There were two tall, striped armchairs, arranged to face the man on the bed. Milgrim took one, Fiona the other, and Hollis sat on the bed. Milgrim saw her take the man’s hand. He remembered their morning in Paris. “You jumped off the tallest building in the world,” he said.

“I did. Though unfortunately not from the very top.”

“I’m glad you’re okay,” said Milgrim, and saw Hollis smile at him.

“Thanks,” said the man, Garreth, and Milgrim saw him squeeze Hollis’s hand.

Someone rapped on the door twice, lightly, not the brass lady-hand. Knuckles. “Me, innit,” said a voice.

Hollis swung her feet to the floor, got up, crossed to the door, and admitted a very pretty young man and a less pretty girl. The girl carried an old-fashioned black leatherette case. They both looked Indian, to Milgrim, though he was vague about South Asians generally, but the girl was a goth. Milgrim couldn’t remember having seen an Indian-looking goth before, but if you were going to see one, he thought, you’d see one in London.

“My cousin Chandra,” said the young man. He wore complexly distressed, very narrow black jeans, a black polo, and an oversized, ancient-looking motorcycle jacket.

“Hello, Chandra,” Hollis said.

Chandra smiled shyly. She had perfectly straight black hair, enormous dark eyes, and complexly pierced ears and nose. Her lipstick was black, and she appeared to be wearing a sort of Edwardian nurse’s outfit, though it too was black.

“Hello, Chandra,” Hollis said. “Chandra and Ajay, Fiona and Milgrim. And Garreth, Chandra.”

Ajay was looking at Milgrim. “Bit of a stretch,” he said, dubiously.

“Spray you on the sides,” said Chandra, to Ajay. “That fiber stuff, from a can. For covering bald spots. Have some here.” Now she looked at Milgrim. “He could do with a haircut. So that’s in our favor, really.”

Ajay ran his hand back through his hair, military-short on the sides but a silky black mop on top. He looked worried.

“It grows back,” said Garreth, from the bed. “Milgrim, would you mind taking your pants off?”

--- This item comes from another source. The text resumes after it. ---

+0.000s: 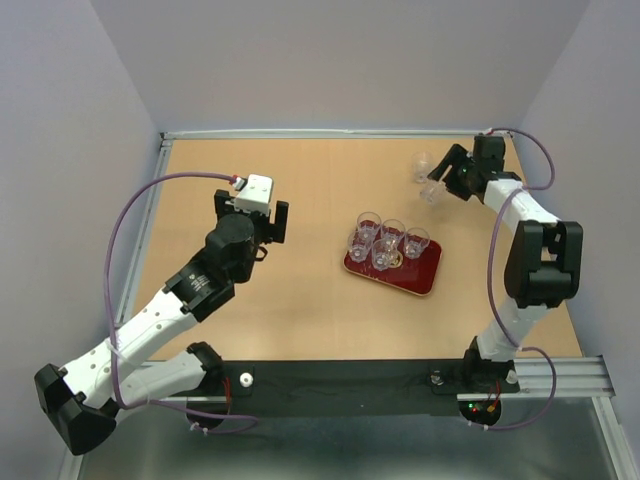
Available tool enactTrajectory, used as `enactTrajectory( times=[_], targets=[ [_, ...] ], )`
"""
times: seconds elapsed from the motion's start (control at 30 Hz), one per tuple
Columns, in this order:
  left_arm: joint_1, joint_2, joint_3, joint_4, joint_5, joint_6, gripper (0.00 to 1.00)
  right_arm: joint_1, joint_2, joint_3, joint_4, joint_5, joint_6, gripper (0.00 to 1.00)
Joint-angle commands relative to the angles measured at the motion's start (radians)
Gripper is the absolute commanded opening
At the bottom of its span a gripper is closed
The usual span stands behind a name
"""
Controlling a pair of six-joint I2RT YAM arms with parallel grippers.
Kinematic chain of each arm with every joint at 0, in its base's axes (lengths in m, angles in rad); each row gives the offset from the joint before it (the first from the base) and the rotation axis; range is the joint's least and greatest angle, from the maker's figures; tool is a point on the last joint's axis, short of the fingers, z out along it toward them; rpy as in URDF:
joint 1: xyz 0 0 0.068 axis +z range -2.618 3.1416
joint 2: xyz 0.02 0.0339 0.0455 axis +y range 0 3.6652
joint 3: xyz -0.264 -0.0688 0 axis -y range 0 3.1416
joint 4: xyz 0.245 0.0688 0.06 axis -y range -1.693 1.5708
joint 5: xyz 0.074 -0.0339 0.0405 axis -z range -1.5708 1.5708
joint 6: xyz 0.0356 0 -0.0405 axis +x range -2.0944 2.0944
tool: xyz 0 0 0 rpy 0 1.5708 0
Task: Place the glasses into the tray
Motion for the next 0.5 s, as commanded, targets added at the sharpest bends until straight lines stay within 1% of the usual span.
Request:
enactTrajectory(
  times=[0.0, 0.1, 0.17, 0.2, 0.27, 0.37, 0.4, 0.47],
  targets=[
    [0.005, -0.027, -0.013, 0.051, -0.004, 0.008, 0.92, -0.015, -0.115, -0.04, 0.109, 0.048, -0.047, 0.57],
    [0.005, -0.029, -0.014, 0.053, -0.005, 0.008, 0.92, -0.018, -0.168, -0.074, 0.132, 0.071, -0.095, 0.57],
    [0.005, -0.032, -0.014, 0.053, -0.007, 0.006, 0.92, -0.018, -0.231, -0.115, 0.15, 0.082, -0.124, 0.57],
    [0.005, -0.033, -0.014, 0.053, -0.005, 0.008, 0.92, -0.018, -0.277, -0.129, 0.16, 0.08, -0.17, 0.53],
    [0.005, -0.033, -0.014, 0.053, -0.004, 0.006, 0.92, -0.018, -0.328, -0.182, 0.181, 0.076, -0.207, 0.53],
    [0.005, -0.035, -0.014, 0.055, 0.001, 0.006, 0.92, -0.018, -0.441, -0.264, 0.206, 0.027, -0.314, 0.53],
    [0.005, -0.033, -0.014, 0.055, 0.001, 0.006, 0.92, -0.018, -0.469, -0.281, 0.207, 0.01, -0.314, 0.53],
    [0.005, -0.032, -0.014, 0.055, 0.003, 0.006, 0.92, -0.018, -0.548, -0.314, 0.206, -0.026, -0.379, 0.53]
  ],
)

Milgrim looked to Fiona, then back to Garreth, remembering Jun in the back of Tanky amp; Tojo.

“The waterproofs,” Garreth said. “Ajay needs to get a sense of how you move.”

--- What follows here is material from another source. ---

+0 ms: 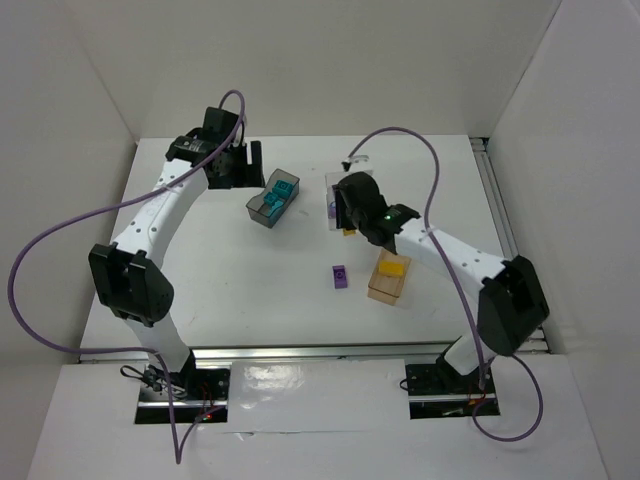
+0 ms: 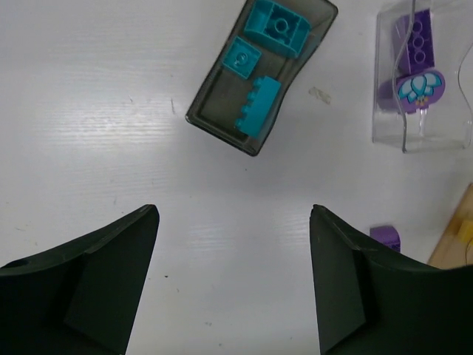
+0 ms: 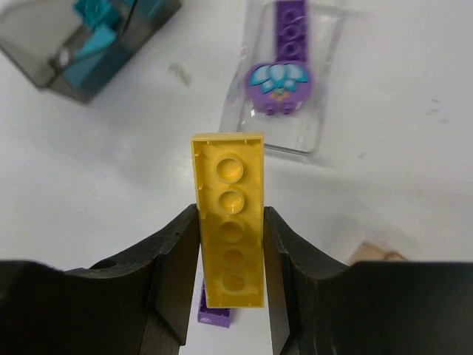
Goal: Sort the legos into containers by color
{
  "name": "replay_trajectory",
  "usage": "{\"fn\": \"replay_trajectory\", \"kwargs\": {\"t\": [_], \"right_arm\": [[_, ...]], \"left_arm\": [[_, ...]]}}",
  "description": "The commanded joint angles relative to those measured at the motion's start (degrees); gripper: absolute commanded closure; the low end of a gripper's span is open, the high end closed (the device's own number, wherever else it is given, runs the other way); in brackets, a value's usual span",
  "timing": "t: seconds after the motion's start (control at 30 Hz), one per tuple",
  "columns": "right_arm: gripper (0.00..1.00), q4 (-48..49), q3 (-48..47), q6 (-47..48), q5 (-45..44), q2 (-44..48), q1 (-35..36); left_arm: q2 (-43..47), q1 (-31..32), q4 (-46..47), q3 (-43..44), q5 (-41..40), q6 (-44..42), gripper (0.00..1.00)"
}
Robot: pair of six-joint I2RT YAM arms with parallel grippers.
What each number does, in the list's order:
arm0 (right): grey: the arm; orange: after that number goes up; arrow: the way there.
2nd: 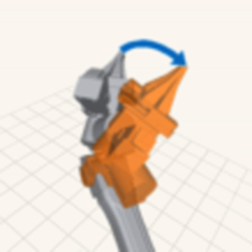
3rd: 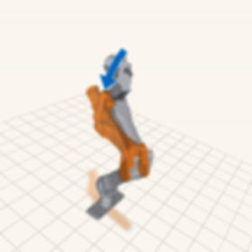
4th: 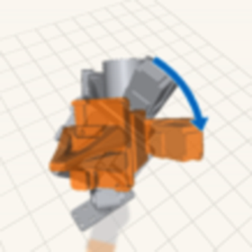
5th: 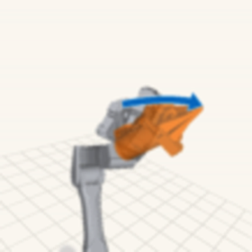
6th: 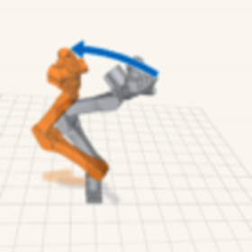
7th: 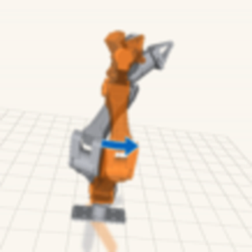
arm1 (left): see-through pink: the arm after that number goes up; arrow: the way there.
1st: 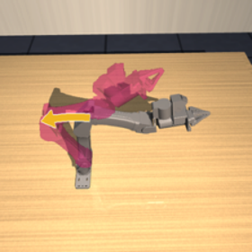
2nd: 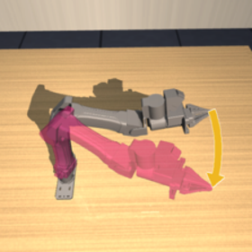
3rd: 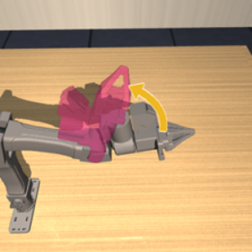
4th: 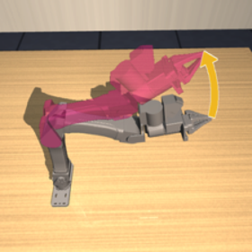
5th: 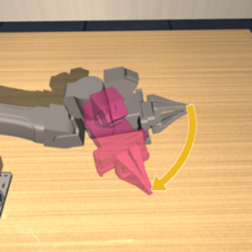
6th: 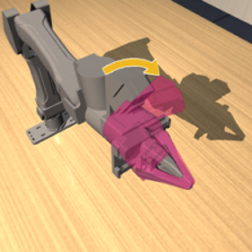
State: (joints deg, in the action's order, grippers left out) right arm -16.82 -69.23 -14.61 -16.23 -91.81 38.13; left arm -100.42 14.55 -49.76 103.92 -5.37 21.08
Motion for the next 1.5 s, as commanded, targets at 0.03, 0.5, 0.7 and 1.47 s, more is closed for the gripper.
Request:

“Move,” said Milgrim, and stood up. Then sat down again, bending to untie his shoes.

“No, no,” said Fiona, getting up. “Zips for that.” She knelt in front of him, undid foot-long zips on the inner seams of the armored pants. “Stand up.” He did. Fiona reached up, drew the massive plastic fly-zipper down, loudly ripped Velcro, and tugged the pants to the floor. Milgrim felt himself blush, explosively.

“Come on,” said Fiona, “step out of them.”